→ **Problem to solve**:
As the answer, set down the lines below from the one containing "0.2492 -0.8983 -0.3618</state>" through the one containing "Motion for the", exactly and inclusively, and no others.

→ **Extracted material**:
* * * * * * * * *

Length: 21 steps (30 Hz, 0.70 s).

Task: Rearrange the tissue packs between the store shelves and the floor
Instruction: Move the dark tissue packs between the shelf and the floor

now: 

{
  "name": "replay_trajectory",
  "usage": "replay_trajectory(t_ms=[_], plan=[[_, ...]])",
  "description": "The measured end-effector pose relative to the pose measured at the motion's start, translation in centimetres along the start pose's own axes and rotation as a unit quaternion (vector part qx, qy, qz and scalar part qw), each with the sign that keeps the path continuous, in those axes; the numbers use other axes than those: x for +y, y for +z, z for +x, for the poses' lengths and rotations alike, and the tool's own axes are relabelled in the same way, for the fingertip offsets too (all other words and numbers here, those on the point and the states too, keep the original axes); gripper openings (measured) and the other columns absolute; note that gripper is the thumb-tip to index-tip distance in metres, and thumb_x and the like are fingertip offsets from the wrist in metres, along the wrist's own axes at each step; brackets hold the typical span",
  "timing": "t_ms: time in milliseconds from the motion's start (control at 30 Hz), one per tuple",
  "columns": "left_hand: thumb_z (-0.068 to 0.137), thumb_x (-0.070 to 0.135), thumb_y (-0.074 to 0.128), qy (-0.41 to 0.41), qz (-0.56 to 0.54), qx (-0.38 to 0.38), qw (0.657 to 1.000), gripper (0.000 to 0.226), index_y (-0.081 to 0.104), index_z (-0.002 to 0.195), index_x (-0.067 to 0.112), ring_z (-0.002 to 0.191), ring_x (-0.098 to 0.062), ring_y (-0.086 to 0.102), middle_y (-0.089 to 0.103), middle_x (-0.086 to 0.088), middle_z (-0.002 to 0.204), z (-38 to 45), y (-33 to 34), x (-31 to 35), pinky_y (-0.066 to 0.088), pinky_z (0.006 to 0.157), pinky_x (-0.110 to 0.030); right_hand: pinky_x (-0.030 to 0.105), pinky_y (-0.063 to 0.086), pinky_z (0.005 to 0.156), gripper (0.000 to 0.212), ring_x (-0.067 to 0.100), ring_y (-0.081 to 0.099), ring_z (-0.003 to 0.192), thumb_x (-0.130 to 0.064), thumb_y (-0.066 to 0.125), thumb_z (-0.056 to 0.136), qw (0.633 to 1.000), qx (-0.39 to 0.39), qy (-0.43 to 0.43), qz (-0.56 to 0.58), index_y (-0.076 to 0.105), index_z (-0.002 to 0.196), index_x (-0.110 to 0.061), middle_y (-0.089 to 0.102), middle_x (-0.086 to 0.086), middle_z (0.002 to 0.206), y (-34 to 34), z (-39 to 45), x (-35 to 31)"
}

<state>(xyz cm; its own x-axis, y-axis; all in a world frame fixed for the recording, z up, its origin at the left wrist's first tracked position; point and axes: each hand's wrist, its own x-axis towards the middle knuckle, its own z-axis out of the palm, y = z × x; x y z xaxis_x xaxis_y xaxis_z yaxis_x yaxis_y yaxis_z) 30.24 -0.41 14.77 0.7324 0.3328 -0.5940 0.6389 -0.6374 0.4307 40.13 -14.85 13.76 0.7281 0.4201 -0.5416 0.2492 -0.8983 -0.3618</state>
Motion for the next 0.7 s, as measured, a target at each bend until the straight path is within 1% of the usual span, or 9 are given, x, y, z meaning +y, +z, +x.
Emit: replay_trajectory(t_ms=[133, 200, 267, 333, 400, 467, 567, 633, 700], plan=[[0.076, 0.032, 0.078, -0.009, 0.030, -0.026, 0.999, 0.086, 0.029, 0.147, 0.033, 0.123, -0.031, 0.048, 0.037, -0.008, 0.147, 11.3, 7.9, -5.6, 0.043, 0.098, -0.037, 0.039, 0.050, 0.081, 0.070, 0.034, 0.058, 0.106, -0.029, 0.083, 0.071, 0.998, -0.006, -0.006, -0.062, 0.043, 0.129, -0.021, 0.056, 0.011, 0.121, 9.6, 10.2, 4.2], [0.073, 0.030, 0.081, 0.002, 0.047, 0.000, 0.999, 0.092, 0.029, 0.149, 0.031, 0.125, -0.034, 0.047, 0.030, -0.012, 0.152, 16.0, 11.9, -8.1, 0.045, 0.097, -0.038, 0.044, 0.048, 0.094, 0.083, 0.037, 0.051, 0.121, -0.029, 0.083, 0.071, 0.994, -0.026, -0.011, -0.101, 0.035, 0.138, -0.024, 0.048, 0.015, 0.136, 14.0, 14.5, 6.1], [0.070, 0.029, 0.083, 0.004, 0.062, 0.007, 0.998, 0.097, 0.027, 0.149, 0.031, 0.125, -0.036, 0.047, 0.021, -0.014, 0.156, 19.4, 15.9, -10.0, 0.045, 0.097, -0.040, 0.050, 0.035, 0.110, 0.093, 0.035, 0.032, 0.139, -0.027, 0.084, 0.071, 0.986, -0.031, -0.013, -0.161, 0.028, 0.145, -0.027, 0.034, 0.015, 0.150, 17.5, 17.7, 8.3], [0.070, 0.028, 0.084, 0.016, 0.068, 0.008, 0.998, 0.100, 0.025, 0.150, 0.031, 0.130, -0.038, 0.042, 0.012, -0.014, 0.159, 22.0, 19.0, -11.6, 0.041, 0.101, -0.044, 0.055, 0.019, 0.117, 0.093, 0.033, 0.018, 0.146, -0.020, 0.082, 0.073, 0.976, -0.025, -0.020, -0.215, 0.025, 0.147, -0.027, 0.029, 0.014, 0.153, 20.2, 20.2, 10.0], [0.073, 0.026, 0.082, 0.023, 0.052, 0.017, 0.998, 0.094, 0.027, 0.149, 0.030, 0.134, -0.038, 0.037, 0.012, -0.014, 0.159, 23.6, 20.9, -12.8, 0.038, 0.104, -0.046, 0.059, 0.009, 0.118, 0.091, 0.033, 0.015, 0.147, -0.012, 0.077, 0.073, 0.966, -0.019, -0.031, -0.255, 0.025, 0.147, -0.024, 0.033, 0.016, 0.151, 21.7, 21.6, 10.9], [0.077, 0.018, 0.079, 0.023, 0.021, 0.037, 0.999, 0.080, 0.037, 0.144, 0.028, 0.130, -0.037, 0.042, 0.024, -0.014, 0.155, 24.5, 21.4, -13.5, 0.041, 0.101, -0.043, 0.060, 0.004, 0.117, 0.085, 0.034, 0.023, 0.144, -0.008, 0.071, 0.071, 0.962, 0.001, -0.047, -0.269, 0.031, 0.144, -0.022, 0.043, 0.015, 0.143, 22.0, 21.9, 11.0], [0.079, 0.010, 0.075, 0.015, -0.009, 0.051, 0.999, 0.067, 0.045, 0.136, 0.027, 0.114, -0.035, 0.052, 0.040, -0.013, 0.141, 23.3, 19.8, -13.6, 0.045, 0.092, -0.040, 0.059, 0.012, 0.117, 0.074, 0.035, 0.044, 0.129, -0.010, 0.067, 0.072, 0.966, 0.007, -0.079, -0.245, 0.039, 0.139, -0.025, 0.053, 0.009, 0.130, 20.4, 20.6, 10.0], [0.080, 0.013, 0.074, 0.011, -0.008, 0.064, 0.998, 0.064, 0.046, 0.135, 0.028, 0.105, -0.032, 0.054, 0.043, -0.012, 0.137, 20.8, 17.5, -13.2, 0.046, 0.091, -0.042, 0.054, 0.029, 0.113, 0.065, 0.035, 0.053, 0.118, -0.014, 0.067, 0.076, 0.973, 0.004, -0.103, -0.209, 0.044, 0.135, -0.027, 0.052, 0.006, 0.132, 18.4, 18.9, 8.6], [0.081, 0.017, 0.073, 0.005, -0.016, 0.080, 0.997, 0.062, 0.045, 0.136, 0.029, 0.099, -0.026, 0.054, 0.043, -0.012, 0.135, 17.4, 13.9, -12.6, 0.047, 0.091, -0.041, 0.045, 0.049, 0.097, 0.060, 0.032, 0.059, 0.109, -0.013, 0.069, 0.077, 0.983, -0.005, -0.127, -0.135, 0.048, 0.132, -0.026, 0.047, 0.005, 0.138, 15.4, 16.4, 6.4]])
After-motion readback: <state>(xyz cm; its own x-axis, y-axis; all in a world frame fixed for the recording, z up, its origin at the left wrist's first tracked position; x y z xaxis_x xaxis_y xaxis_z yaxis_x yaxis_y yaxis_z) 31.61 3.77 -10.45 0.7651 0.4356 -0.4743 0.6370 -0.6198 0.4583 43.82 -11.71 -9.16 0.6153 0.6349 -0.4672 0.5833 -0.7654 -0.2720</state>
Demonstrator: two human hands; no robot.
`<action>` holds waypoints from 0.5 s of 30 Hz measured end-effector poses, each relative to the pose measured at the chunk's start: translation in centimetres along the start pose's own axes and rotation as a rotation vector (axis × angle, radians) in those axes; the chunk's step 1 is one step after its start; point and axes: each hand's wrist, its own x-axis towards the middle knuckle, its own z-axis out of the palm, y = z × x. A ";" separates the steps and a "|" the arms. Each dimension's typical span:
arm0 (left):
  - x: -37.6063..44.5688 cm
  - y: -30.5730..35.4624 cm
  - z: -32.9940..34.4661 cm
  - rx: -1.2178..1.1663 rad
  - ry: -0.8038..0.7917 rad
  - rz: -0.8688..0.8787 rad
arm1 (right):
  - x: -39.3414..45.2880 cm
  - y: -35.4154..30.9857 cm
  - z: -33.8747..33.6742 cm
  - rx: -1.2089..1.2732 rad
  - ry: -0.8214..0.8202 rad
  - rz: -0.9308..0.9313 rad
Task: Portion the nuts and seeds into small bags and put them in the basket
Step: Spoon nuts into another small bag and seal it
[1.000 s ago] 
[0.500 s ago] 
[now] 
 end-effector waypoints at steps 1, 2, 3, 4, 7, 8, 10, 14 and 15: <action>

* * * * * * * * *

→ **Exercise answer**:
<state>(xyz cm; its own x-axis, y-axis; all in a world frame fixed for the recording, z up, its origin at the left wrist's first tracked position; point and axes: each hand's wrist, its own x-axis towards the middle knuckle, its own z-axis out of the palm, y = z × x; x y z xaxis_x xaxis_y xaxis_z yaxis_x yaxis_y yaxis_z) 30.24 -0.41 14.77 0.7324 0.3328 -0.5940 0.6389 -0.6374 0.4307 40.13 -14.85 13.76 0.7281 0.4201 -0.5416 0.2492 -0.8983 -0.3618</state>
Motion for the next 0.7 s, as measured, a target at each bend until the straight path is within 1% of the usual span, or 9 are given, x, y, z meaning +y, +z, +x.

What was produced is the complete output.